If that's the question, you need to verify that the axioms for an inner product hold; namely
symmetry-- $\langle{\{x_n\}, \{y_n\}}\rangle = \langle{\{y_n\}, \{x_n\}}\rangle$
linearity in the first variable--$\langle{\{a*x_n\}, \{y_n\}}\rangle = a\langle{\{x_n\}, \{y_n\}}\rangle$,
and $\langle{\{x_n\}, \{y_n\} + \{z_n\}}\rangle = \langle{\{x_n\}, \{y_n\}}\rangle + \langle{\{x_n\}, \{z_n\}}\rangle$
positive definiteness--$\langle{\{x_n\}, \{x_n\}}\rangle > 0$

For more information, see the wikipedia article titled "inner product space".

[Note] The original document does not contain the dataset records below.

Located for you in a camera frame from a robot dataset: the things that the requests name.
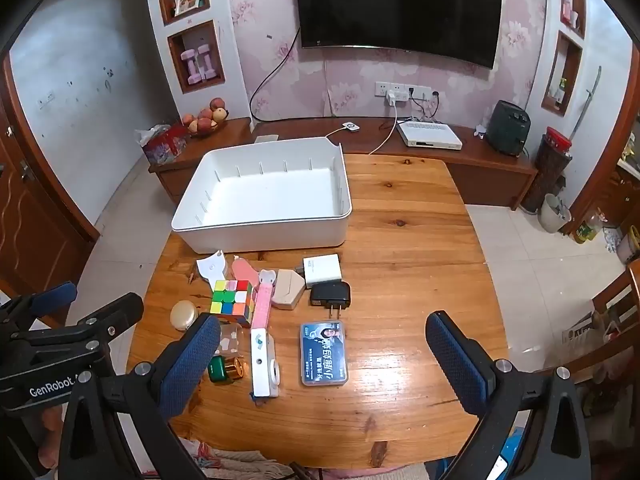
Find black cable bundle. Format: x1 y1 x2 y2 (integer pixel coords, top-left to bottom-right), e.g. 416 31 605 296
410 87 443 122

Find white toy camera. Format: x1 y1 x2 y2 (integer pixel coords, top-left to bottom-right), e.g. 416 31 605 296
249 327 281 406

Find red tissue box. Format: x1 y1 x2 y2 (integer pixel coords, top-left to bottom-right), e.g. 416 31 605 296
135 123 190 166

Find white charging cable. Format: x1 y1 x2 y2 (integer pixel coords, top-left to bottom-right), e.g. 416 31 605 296
325 102 401 156

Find white plastic storage bin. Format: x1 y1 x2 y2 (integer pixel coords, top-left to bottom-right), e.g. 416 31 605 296
171 136 353 255

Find white bucket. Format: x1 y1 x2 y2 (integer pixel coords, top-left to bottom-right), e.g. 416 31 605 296
539 193 572 233

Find blue picture card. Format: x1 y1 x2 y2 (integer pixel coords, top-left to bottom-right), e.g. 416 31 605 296
300 321 349 387

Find bowl of apples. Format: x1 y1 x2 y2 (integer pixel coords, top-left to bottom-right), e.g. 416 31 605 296
182 97 230 133

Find black television cable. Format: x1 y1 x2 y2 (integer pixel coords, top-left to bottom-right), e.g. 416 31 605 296
249 27 302 122

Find person's left hand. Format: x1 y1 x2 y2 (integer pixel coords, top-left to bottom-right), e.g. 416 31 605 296
37 405 68 473

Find white wall outlet strip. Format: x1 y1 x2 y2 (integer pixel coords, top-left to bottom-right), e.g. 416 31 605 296
375 81 432 101

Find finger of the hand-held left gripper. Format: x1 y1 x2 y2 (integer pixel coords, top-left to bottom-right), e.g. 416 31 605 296
65 291 145 356
0 281 78 333

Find black plug charger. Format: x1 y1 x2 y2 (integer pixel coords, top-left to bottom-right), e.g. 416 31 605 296
308 281 352 322

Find beige knit cloth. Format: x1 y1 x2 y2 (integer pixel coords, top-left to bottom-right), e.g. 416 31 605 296
175 437 311 480

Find dark green appliance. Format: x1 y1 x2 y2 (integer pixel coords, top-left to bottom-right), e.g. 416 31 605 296
486 100 532 157

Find thin metal rod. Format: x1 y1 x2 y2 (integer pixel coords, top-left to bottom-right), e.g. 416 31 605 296
569 65 602 142

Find dark wire fruit bowl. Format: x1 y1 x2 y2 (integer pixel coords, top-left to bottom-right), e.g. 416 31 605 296
187 122 226 139

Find pink strip with white top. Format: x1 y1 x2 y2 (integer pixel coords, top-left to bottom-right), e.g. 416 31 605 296
250 269 277 330

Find round gold compact case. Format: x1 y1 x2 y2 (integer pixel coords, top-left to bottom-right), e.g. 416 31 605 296
170 300 200 332

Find dark wooden tv cabinet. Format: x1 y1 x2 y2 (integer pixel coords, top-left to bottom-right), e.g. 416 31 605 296
250 117 540 211

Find pink oval plastic piece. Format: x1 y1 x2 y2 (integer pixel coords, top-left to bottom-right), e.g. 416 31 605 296
231 256 261 286

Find small clear plastic box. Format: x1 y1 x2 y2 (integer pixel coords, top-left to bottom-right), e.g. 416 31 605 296
217 324 241 356

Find brown wooden door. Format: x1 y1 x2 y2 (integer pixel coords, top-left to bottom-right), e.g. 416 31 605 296
0 55 101 321

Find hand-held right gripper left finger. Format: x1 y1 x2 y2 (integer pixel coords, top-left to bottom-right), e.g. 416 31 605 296
59 312 222 480

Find white wall shelf column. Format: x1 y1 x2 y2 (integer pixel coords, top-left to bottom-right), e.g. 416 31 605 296
142 0 253 121
530 0 601 117

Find pink dumbbell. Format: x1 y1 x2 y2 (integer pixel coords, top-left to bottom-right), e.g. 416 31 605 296
197 45 217 82
182 50 203 86

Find yellow oil bottle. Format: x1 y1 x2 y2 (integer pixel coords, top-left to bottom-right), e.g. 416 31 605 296
574 210 606 245

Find green and gold battery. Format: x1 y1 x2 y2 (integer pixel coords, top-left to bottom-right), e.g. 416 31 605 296
207 355 249 385

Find colourful puzzle cube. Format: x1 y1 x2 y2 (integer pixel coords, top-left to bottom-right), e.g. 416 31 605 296
210 279 257 328

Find white set-top box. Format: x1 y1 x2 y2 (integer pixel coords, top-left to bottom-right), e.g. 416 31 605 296
396 120 463 151

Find black wall television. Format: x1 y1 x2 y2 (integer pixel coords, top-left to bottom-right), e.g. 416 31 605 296
294 0 503 70

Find beige small box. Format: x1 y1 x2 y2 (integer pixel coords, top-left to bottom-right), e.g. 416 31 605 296
270 269 307 311

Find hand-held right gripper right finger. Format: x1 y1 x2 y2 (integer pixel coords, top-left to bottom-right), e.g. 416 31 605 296
425 310 593 480

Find white square charger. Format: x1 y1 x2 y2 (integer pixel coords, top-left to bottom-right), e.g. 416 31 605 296
302 255 343 288

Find wooden chair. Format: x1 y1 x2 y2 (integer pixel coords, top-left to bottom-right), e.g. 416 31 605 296
565 265 640 411

Yes with respect to the definition that M is Vector Space consisting of real numbers with

$$\sum_{n = 1}^{\infty} x_n^2 < \infty$$. This last part that means that the squared normed space on M is less than infinity? Thus the normed space is not infinitely large and then its possible to test the properties of the inner product on it?

 

[Mark44]

This last part that means that the squared normed space on M is less than infinity? Thus the normed space is not infinitely large and then its possible to test the properties of the inner product on it?

No. This doesn't make any sense. We're not talking about the numeric value of a normed space, or how large geometrically it is, just whether your particular space M has an inner product. You have the definition of <{xn}, {yn}>. Now your job is to show that this inner product satisfies the three axioms I listed. If it does, then your space of infinite sequences is an inner product space.

 

[Cauchy1789]

Question.

Does all axioms of the product have to shown in context with the desired space M in order to show that the inner product and x and y satisfies the definition?

 

[HallsofIvy]

What course is this for? I would think that theorem "if {$x_n$} and {$y_n$} are "square summable" ($\Sigma x_n^2$ and $\Sigma y_n^2$ converge) then $\Sigma x_ny_n$ converges" would be in a fairly advanced course, perhaps "Functional Analysis" but you asking very elementary questions from calculus or precalculus.